When an investment is made, the motive behind the operation is to make money, in whatever form it comes. Money made from an investment can come in different forms such as either capital gains or investment income.
Here is an illustration of what both terms mean:
Capital gains can be defined as the profit realized when the value of an investment increases.
For example, if you bought the 1000 shares of Guinness Nigeria Plc in year 2015 at N10 per share.
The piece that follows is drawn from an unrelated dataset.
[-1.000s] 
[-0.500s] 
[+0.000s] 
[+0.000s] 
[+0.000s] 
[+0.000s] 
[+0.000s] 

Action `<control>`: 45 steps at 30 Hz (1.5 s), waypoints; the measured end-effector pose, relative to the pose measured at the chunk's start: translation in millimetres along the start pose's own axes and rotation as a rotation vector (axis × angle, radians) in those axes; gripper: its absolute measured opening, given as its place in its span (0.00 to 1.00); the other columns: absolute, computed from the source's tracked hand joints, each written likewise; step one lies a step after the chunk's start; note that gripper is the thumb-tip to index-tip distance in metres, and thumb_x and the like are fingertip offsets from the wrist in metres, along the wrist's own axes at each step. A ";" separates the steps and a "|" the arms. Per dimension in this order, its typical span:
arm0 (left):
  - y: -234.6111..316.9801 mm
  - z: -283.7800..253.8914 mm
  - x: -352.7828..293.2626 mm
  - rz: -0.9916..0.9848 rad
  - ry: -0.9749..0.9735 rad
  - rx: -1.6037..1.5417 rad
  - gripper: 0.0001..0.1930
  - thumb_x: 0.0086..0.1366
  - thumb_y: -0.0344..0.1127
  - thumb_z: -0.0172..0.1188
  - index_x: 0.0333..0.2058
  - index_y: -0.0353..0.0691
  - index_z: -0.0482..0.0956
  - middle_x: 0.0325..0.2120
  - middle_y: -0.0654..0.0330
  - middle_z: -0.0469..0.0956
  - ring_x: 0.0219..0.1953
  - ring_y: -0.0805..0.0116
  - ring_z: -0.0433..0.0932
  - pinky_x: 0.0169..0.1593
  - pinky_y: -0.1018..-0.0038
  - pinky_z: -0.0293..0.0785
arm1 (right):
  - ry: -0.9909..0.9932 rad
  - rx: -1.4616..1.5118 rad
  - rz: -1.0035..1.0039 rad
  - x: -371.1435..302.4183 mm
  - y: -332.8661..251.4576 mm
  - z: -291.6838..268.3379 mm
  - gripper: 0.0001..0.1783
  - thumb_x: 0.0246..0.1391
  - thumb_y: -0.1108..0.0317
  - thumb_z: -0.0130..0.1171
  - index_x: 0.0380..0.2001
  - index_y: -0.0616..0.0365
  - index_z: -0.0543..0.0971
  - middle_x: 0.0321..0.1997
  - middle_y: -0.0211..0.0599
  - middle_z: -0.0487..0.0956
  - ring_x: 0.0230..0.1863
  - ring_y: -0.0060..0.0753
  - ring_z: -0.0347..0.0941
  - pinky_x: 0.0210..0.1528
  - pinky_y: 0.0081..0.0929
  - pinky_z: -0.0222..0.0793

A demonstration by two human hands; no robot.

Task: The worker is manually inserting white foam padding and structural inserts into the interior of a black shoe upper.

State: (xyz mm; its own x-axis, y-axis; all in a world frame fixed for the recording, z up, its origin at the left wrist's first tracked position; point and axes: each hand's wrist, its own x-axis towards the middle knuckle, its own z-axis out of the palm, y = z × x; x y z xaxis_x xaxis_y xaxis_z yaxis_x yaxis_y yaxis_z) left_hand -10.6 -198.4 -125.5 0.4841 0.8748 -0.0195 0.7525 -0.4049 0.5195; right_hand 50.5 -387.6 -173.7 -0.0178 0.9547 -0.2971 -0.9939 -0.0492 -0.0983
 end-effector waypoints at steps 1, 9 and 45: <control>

It means you have incurred a total expenditure or cost of N10 x 1000 shares = N10,000.
Assuming the share price of Guinness rises to N20 per share in year 2016, and you decide to sell at market value, your total income at this point will now be N20 x 1000 shares = N20,000.
Therefore, the capital gain on your Guinness shares will be N20,000 – N10,000 = N10,000.
Investment income, on the other hand, refers to things such as interest received, or dividend paid on an investment.
Using the above example of 1000 shares of Guinness shares purchased, if Guinness pays a dividend of N5 per share, the investment income will be N5 x 1000 shares = N5,000.
Another example is investing N10,000 in a bank so as to generate monthly interest on that investment. If the bank gives you a rate of 10% for a year, your investment income will be 10% x N10,000 = N1,000, in a year.
The key difference between capital gains and investment income is that capital gains is reliant on the initial capital expenditure put down to make that investment, while investment income is not reliant on the appreciation of the initial capital expenditure put forward.